* [EXERCISE]: The records below are to be reproduced word for word.

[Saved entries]

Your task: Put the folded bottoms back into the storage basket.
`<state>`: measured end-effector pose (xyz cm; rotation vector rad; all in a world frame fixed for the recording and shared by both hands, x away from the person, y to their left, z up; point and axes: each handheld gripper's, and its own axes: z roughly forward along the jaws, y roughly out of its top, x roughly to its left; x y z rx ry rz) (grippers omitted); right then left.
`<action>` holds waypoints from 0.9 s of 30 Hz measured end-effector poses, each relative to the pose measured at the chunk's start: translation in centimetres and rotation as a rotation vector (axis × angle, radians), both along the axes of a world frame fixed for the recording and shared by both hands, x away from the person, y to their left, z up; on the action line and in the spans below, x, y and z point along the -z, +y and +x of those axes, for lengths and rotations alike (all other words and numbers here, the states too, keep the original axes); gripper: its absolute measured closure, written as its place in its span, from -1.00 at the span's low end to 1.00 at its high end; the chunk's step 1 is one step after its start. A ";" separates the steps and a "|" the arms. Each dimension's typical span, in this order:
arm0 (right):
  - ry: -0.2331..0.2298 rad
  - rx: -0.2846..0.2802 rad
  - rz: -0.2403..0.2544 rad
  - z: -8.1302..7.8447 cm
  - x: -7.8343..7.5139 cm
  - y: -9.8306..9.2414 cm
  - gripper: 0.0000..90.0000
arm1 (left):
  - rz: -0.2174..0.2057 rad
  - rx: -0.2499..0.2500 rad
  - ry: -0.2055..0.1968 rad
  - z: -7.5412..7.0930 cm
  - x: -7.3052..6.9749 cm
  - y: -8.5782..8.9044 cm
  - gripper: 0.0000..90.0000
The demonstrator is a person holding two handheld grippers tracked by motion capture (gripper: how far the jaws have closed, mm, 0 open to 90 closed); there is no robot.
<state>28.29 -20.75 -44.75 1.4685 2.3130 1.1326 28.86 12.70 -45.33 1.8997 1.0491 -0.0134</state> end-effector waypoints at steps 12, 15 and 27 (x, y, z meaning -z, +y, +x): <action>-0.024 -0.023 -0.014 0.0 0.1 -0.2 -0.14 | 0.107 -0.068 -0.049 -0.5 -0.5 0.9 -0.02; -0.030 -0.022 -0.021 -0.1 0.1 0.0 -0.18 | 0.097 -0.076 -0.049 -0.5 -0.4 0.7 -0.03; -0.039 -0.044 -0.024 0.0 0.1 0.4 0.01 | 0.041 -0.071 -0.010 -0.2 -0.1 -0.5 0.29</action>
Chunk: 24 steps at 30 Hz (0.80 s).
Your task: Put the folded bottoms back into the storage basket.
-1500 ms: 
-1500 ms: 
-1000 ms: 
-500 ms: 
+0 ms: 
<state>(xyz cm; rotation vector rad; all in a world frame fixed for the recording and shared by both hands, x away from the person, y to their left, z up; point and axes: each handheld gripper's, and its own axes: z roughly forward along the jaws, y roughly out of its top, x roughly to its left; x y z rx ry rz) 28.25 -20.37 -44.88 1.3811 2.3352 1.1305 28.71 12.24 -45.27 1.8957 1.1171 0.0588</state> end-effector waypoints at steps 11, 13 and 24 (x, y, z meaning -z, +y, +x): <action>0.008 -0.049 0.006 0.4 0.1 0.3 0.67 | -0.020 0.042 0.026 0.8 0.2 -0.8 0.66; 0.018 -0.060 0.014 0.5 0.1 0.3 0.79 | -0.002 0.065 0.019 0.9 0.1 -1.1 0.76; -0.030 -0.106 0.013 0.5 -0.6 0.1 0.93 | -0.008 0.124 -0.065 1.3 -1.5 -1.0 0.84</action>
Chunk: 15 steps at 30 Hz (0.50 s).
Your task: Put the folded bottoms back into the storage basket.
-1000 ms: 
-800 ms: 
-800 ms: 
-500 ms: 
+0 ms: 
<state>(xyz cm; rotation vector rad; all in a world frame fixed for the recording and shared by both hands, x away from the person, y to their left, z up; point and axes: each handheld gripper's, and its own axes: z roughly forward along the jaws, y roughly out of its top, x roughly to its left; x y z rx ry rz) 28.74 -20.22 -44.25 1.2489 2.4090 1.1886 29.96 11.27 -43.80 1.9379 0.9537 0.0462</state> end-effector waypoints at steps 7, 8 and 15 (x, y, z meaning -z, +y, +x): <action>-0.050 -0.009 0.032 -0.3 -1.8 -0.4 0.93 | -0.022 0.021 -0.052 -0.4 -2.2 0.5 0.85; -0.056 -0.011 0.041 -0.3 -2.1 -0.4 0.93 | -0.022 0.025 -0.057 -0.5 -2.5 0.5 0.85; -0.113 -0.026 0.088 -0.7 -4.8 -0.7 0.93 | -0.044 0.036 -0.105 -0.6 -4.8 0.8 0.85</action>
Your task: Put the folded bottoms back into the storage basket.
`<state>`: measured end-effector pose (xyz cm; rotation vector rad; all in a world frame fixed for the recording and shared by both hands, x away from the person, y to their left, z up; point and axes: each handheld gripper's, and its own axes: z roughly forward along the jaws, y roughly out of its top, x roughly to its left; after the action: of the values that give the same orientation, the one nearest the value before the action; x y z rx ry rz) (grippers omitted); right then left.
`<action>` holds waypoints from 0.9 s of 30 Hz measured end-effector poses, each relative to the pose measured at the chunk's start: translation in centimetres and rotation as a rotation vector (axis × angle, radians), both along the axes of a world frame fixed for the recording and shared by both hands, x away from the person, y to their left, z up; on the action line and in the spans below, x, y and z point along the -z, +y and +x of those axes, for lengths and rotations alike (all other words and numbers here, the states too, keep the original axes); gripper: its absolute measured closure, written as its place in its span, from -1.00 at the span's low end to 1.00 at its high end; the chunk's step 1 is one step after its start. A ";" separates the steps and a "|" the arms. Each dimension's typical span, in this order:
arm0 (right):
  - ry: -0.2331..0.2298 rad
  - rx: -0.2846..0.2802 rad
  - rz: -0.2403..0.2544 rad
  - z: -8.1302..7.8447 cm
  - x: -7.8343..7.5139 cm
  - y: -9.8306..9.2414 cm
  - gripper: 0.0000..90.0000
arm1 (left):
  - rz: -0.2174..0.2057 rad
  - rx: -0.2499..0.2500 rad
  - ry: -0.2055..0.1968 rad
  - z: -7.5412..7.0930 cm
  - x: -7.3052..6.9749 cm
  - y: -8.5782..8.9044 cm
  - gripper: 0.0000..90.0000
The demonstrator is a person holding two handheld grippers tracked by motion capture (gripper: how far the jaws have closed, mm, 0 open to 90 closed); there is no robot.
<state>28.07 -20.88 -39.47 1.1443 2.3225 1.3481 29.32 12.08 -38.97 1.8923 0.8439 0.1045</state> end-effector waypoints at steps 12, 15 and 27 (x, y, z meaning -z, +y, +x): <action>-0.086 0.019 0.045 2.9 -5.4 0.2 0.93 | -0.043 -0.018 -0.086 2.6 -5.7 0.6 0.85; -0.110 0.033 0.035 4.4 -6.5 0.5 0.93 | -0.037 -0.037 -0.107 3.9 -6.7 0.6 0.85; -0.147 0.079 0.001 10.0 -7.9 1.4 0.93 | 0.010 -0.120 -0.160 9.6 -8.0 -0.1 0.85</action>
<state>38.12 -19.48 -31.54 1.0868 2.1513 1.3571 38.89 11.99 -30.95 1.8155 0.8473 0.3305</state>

* [PROBLEM SOLUTION]:
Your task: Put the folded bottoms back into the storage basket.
`<state>`: measured end-effector pose (xyz cm; rotation vector rad; all in a world frame fixed for the recording and shared by both hands, x away from the person, y to their left, z up; point and axes: each handheld gripper's, and its own axes: z roughly forward along the jaws, y roughly out of its top, x roughly to its left; x y z rx ry rz) (grippers omitted); right then left.
`<action>` holds waypoints from 0.9 s of 30 Hz measured end-effector poses, each relative to the pose measured at the chunk's start: translation in centimetres and rotation as a rotation vector (axis × angle, radians), both along the axes of a world frame fixed for the recording and shared by both hands, x away from the person, y to their left, z up; on the action line and in the spans below, x, y and z point along the -z, +y and +x of those axes, for lengths and rotations alike (all other words and numbers here, the states too, keep the original axes); gripper: its absolute measured closure, written as its place in its span, from -1.00 at the span's low end to 1.00 at its high end; the chunk's step 1 is one step after its start. A ";" separates the steps and a "|" the arms. Each dimension's typical span, in this order:
arm0 (right):
  - ry: -0.2331..0.2298 rad
  - rx: -0.2846..0.2802 rad
  - rz: -0.2403..0.2544 rad
  - z: -8.1302..7.8447 cm
  - x: -7.8343..7.5139 cm
  - y: -9.8306..9.2414 cm
  - gripper: 0.0000..90.0000
arm1 (left):
  - rz: -0.2174..0.2057 rad
  - rx: -0.2499..0.2500 rad
  - ry: -0.2055..0.1968 rad
  - z: -7.5412..7.0930 cm
  - x: -7.3052..6.9749 cm
  - y: -8.5782..8.9044 cm
  - gripper: 0.0000..90.0000
The demonstrator is a person holding two handheld grippers tracked by motion capture (gripper: how far the jaws have closed, mm, 0 open to 90 closed); there is no robot.
<state>28.29 -20.75 -44.75 1.4685 2.3130 1.1326 28.86 12.70 -45.33 1.8997 1.0491 -0.0134</state> end-effector waypoints at steps 12, 15 and 27 (x, y, z meaning -z, +y, +x): <action>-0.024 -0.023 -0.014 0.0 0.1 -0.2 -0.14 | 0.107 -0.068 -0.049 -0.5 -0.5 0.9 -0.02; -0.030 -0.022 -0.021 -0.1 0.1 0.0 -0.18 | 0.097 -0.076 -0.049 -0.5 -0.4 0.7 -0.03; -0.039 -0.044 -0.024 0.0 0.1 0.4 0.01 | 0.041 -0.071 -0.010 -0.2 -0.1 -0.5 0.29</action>
Chunk: 24 steps at 30 Hz (0.80 s).
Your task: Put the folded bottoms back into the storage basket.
-1500 ms: 
-1500 ms: 
-1000 ms: 
-500 ms: 
+0 ms: 
<state>(xyz cm; rotation vector rad; all in a world frame fixed for the recording and shared by both hands, x away from the person, y to their left, z up; point and axes: each handheld gripper's, and its own axes: z roughly forward along the jaws, y roughly out of its top, x roughly to its left; x y z rx ry rz) 28.25 -20.37 -44.88 1.3811 2.3352 1.1305 28.71 12.24 -45.27 1.8957 1.1171 0.0588</state> end-effector waypoints at steps 11, 13 and 24 (x, y, z meaning -z, +y, +x): <action>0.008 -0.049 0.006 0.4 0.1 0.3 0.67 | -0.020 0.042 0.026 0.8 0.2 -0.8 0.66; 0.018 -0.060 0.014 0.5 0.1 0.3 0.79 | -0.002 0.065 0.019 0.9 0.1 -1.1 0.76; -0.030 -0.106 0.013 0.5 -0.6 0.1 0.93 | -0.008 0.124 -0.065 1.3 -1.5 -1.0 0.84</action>
Chunk: 15 steps at 30 Hz (0.50 s).
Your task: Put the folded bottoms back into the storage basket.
-1000 ms: 
-800 ms: 
-800 ms: 
-500 ms: 
+0 ms: 
<state>(xyz cm; rotation vector rad; all in a world frame fixed for the recording and shared by both hands, x away from the person, y to their left, z up; point and axes: each handheld gripper's, and its own axes: z roughly forward along the jaws, y roughly out of its top, x roughly to its left; x y z rx ry rz) 28.74 -20.22 -44.25 1.2489 2.4090 1.1886 29.96 11.27 -43.80 1.9379 0.9537 0.0462</state> end-effector waypoints at steps 7, 8 and 15 (x, y, z meaning -z, +y, +x): <action>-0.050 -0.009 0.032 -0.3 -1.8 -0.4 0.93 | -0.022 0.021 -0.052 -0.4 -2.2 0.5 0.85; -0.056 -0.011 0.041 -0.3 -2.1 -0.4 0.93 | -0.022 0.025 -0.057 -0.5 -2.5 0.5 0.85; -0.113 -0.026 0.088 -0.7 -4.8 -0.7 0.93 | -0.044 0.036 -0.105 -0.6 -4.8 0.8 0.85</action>
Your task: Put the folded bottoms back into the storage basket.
`<state>`: measured end-effector pose (xyz cm; rotation vector rad; all in a world frame fixed for the recording and shared by both hands, x away from the person, y to their left, z up; point and axes: each handheld gripper's, and its own axes: z roughly forward along the jaws, y roughly out of its top, x roughly to its left; after the action: of the values that give the same orientation, the one nearest the value before the action; x y z rx ry rz) (grippers omitted); right then left.
`<action>` holds waypoints from 0.9 s of 30 Hz measured end-effector poses, each relative to the pose measured at the chunk's start: translation in centimetres and rotation as a rotation vector (axis × angle, radians), both along the axes of a world frame fixed for the recording and shared by both hands, x away from the person, y to their left, z up; on the action line and in the spans below, x, y and z point along the -z, +y and +x of those axes, for lengths and rotations alike (all other words and numbers here, the states too, keep the original axes); gripper: its absolute measured closure, written as its place in its span, from -1.00 at the span's low end to 1.00 at its high end; the chunk's step 1 is one step after its start. A ";" separates the steps and a "|" the arms. Each dimension's typical span, in this order:
arm0 (right):
  - ry: -0.2331..0.2298 rad
  - rx: -0.2846..0.2802 rad
  - rz: -0.2403..0.2544 rad
  - z: -8.1302..7.8447 cm
  - x: -7.8343..7.5139 cm
  - y: -9.8306..9.2414 cm
  - gripper: 0.0000..90.0000
arm1 (left):
  - rz: -0.2174..0.2057 rad
  - rx: -0.2499..0.2500 rad
  - ry: -0.2055..0.1968 rad
  - z: -7.5412..7.0930 cm
  - x: -7.3052..6.9749 cm
  - y: -8.5782..8.9044 cm
  - gripper: 0.0000..90.0000
The demonstrator is a person holding two handheld grippers tracked by motion capture (gripper: how far the jaws have closed, mm, 0 open to 90 closed); there is no robot.
<state>28.07 -20.88 -39.47 1.1443 2.3225 1.3481 29.32 12.08 -38.97 1.8923 0.8439 0.1045</state> end-effector waypoints at steps 12, 15 and 27 (x, y, z meaning -z, +y, +x): <action>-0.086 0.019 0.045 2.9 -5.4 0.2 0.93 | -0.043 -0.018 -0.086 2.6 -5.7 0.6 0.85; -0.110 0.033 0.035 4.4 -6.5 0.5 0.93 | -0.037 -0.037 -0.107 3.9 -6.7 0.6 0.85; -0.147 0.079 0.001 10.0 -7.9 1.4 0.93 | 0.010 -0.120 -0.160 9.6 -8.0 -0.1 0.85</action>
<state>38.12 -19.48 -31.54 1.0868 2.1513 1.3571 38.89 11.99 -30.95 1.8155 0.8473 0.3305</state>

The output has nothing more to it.